Exports from the world's number two economy rose 7.9% to $2.21 trillion, while imports increased 7.3% to $1.95 trillion, the General Administration of Customs announced.
The trade surplus stood at $259.75 billion, up 12.8% from 2012.
Total trade came to $4.16 trillion, an increase of 7.6%, just below the government’s eight percent target.
Nonetheless it was a record high and effectively confirmed a historic geo-economic shift, making China the world's biggest trader of physical goods, not including services.

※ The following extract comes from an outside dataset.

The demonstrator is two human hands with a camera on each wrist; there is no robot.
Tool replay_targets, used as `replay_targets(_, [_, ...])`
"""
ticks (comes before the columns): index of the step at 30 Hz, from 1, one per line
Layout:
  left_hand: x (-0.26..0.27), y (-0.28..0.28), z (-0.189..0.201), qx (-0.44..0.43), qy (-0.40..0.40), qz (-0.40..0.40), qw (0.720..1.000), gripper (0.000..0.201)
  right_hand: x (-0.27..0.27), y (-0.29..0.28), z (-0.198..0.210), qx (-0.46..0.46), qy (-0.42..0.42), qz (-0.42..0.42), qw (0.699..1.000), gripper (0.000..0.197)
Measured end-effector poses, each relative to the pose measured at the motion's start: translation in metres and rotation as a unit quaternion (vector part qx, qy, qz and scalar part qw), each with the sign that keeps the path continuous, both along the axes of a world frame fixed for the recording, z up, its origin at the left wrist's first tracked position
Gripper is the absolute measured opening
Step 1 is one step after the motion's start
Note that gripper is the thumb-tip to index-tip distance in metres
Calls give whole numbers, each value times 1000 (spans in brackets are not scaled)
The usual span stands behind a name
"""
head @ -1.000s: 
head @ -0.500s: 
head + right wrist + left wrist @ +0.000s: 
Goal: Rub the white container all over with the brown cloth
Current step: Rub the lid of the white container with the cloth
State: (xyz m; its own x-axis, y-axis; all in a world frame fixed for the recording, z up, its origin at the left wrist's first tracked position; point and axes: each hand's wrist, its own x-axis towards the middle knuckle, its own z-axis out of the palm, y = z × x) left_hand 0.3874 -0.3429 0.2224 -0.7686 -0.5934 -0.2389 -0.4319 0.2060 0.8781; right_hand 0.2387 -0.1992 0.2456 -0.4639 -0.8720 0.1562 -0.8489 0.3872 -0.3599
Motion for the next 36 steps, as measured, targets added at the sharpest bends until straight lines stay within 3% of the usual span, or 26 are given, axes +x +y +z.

Reports last February said the United States' total trade in goods was lower than China's in 2012, but Customs said due to differences in calculation methods the change happened for the first time in 2013 -- although full US data for the year has yet to be released.
"It is very likely that China overtook the US to become the world's largest trading country in goods in 2013 for the first time," said Customs spokesman Zheng Yuesheng.
The European Union was China's biggest trading partner, Customs said, followed by the United States, the Association of Southeast Asian Nations, Hong Kong and Japan.
Between them the traditional markets of the EU, US and Japan accounted for 33.5 percent of China's trade, down 1.7 percentage points, suggesting emerging markets' share of business was growing.
"Generally speaking, the environment for trade to grow in 2014 is likely to be better than 2013," Mr Zheng said, citing improvements in international demand and domestic economic factors.
For December, China's trade surplus fell 17.4% to $25.64 billion, Friday's data showed, short of the median $32.2 billion forecast in a survey of 13 economists by The Wall Street Journal.
Exports increased 4.3% to $207.74 billion last month, while imports climbed 8.3% to $182.1 billion.
China's 2013 trade performance came as the economy turned in a mixed performance, slowing during the first half of the year before showing some vigour in the final six months.
A government report last month cited in state media suggested gross domestic product (GDP) grew 7.6% in 2013, from the 7.7% in 2012, which was the worst performance in 13 years.
"We maintain our previous viewpoint that economic growth may have peaked in the third quarter and dropped back in the fourth quarter," Wendy Chen, Shanghai-based economist at Nomura International, told AFP.
"It will likely continue to be on a downward trend in the first two quarters of this year."
President Xi Jinping -- who assumed office in March after becoming head of the ruling Communist Party in November 2012 -- wants to transform the economy to one in which domestic demand is the key growth driver, rather than public investment.
China’s yuan currency gained more than three percent against the dollar last year, hitting a series of record highs since Beijing launched its modern foreign exchange market in 1994.
The rise came despite worries over the economy and followed US political pressure to allow the yuan to appreciate.
Chinese exporters worry persistent yuan strength is hurting sales by making their products more expensive overseas.
On Friday, the yuan, also known as the renminbi (RMB) was quoted at 6.0509 to the dollar, near the symbolic 6.0 mark, according to the China Foreign Exchange Trade System.
"We are not as bullish on China’s external demand as we expect a strong RMB, rising labour costs, and weak emerging markets will continue to weigh on China’s exports," Bank of America Merrill Lynch economist Lu Ting said in an analysis.
On Thursday, Beijing said inflation came in at 2.6% in 2013, well below the government's 3.5% target, suggesting officials will hold off monetary tightening as price rises pose little threat to growth.
Attention will now turn to the release of China's annual GDP figure on Jan 20.
Official figures last week showed manufacturing growth slowed in December for the first time in six months, suggesting the economy faced headwinds at the end of the year.